The MLF Gaussian data set is used in Lab Project VI (page 287).

Download the data set from here using gdown:

!gdown --folder https://drive.google.com/drive/folders/1agkY7npAHzav-e1yYIVBJNgfux5AsmlX 2> /dev/null

Processing file 115nnh9K_ry8iyHg6VwtcEXQM-tYgog8f test-gaussian.csv
Processing file 1kaSuLbSmpYx3gLMqYe8S_EWU86nmq_CV train-gaussian.csv
Building directory structure completed

import pandas as pd

train_dataframe = pd.read_csv("MLF-Gauss/train-gaussian.csv")
test_dataframe = pd.read_csv("MLF-Gauss/test-gaussian.csv")
train_data = train_dataframe.to_numpy()
test_data = test_dataframe.to_numpy()

print(train_data.shape)
print(test_data.shape)

(1891, 4)
(830, 4)

Exercises¶

Problem 0.1:¶

Write a program to compute pair-wise Euclean distances (i.e., $L_2$ norm) between all vectors in a set of data samples: $$\mathcal{D} = \big\{ \mathbf{x}_1, \mathbf{x}_2, \cdots, \mathbf{x}_N \big\}$$ where each $\mathbf{x}_i \in \mathbb{R}^d$. Store all these pair-wise distances in a symmetric marix $\mathbf{E} \in \mathbb{R}^{N \times N}$, where each element $e_{ij}$ indicates the distance between $\mathbf{x}_i$ and $\mathbf{x}_j$.

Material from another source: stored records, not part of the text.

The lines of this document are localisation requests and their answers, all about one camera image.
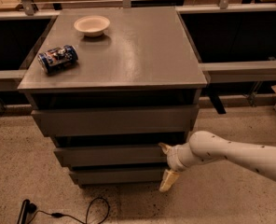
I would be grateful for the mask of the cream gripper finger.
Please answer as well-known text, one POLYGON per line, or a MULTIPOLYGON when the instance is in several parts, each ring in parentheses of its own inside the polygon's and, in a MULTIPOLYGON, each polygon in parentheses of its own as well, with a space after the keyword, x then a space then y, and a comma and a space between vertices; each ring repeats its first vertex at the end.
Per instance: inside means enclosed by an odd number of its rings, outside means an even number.
POLYGON ((179 174, 173 170, 165 170, 159 186, 160 192, 168 191, 179 178, 179 174))
POLYGON ((165 143, 159 143, 159 146, 161 147, 162 152, 165 155, 168 155, 171 152, 171 150, 172 150, 172 147, 169 146, 168 144, 165 144, 165 143))

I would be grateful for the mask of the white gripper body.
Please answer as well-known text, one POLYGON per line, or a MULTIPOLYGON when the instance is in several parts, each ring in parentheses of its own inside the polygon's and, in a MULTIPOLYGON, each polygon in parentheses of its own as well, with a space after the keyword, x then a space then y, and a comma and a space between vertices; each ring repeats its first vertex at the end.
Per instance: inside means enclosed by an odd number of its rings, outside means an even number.
POLYGON ((172 171, 184 172, 187 169, 180 159, 180 156, 184 154, 185 151, 186 147, 184 145, 169 147, 167 151, 167 163, 172 171))

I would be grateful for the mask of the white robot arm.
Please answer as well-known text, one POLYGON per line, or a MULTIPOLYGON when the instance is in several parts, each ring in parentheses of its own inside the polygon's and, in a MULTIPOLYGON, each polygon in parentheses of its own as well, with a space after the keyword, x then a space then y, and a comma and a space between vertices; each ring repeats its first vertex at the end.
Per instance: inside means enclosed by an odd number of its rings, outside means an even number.
POLYGON ((228 141, 214 133, 198 131, 183 145, 159 143, 169 168, 163 173, 159 191, 166 192, 187 168, 227 160, 276 182, 276 147, 228 141))

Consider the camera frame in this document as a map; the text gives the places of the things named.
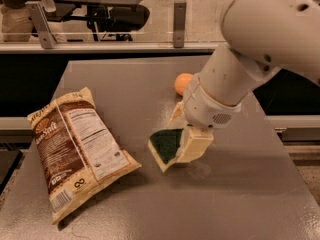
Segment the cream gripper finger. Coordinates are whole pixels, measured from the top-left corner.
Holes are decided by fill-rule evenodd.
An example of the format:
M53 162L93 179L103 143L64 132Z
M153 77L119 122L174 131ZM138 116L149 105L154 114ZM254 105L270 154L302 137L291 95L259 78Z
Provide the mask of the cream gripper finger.
M169 122L167 124L167 127L169 129L178 129L178 128L183 128L185 125L186 119L183 111L183 102L180 101L176 104Z
M182 132L178 163L189 163L199 159L214 140L211 129L187 126Z

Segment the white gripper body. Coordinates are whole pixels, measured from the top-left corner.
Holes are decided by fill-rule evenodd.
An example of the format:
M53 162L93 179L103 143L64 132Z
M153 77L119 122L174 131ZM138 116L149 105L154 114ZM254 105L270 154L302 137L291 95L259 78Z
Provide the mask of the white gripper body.
M183 111L189 125L207 129L226 128L241 112L242 104L226 106L210 97L196 73L183 93Z

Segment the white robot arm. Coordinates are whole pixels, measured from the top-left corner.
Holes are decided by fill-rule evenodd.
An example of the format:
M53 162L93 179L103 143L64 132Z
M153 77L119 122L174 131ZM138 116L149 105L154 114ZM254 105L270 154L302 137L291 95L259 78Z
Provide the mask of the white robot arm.
M225 43L193 75L158 152L171 165L200 158L213 131L227 127L242 100L282 68L315 82L320 75L320 6L314 0L226 0L219 25Z

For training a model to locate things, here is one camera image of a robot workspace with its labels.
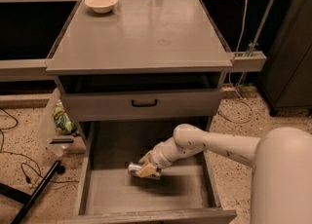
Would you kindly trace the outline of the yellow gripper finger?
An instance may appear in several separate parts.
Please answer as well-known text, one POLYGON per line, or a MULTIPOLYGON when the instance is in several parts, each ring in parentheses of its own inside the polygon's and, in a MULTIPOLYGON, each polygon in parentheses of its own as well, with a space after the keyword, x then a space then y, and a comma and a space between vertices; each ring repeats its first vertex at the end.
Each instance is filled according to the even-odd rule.
POLYGON ((155 166, 149 163, 139 165, 138 169, 135 172, 135 175, 137 175, 140 178, 151 178, 151 179, 159 179, 161 177, 160 171, 155 166))
POLYGON ((151 158, 152 150, 148 151, 142 158, 139 159, 138 163, 143 165, 146 162, 150 163, 150 158, 151 158))

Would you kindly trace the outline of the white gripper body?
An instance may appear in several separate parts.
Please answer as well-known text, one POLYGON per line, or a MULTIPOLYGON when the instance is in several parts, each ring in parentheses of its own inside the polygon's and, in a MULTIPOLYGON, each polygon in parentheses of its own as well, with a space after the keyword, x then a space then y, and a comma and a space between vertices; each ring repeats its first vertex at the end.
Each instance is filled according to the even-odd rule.
POLYGON ((157 168, 168 168, 175 160, 176 147, 173 144, 160 142, 152 149, 151 162, 157 168))

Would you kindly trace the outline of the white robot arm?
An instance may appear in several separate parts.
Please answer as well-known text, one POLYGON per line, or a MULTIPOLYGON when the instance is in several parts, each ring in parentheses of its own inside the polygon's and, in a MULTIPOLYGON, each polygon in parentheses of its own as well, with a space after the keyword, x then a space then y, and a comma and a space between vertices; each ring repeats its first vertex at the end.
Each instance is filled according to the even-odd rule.
POLYGON ((135 175, 155 177, 204 150, 252 169, 250 224, 312 224, 312 134, 286 127, 247 137, 181 124, 139 160, 135 175))

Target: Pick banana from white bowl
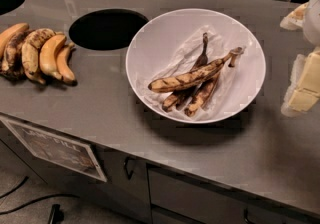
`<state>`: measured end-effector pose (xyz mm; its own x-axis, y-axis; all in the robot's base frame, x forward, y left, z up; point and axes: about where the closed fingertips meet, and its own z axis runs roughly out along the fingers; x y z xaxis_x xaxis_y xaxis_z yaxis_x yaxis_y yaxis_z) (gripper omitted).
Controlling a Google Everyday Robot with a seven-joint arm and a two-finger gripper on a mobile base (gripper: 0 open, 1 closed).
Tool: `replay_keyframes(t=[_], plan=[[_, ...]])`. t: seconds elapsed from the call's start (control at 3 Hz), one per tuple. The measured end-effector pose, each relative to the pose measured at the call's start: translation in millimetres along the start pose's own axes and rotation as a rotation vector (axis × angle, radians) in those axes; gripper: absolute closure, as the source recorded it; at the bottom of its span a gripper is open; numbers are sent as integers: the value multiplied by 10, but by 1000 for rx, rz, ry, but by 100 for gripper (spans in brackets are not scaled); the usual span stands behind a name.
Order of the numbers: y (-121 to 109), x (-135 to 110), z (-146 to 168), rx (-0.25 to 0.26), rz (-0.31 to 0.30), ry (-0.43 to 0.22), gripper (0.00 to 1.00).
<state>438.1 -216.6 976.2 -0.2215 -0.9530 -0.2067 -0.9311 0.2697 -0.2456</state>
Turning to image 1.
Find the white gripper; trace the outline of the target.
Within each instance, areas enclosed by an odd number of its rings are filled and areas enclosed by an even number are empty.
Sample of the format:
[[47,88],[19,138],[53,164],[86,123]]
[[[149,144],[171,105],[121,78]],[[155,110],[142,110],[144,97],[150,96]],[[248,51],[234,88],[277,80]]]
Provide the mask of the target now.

Implement it using regular loop-based programing style.
Implement it use vectorization.
Generate some random samples, compare the above two implementations in terms of running speed.

Problem 0.2:¶

Refer to Q6.8 (page 130), write some programs to compute the SVM matrix $Q$ for three different kernel types: linear, polynomial and RBF functions.

Implement it using regular loop-based programing style.
Use vectorization to re-write vectorized codes to compute the matrix $Q$ for all three kernel types.
Generate some random samples, compare the above two implementations in terms of running speed.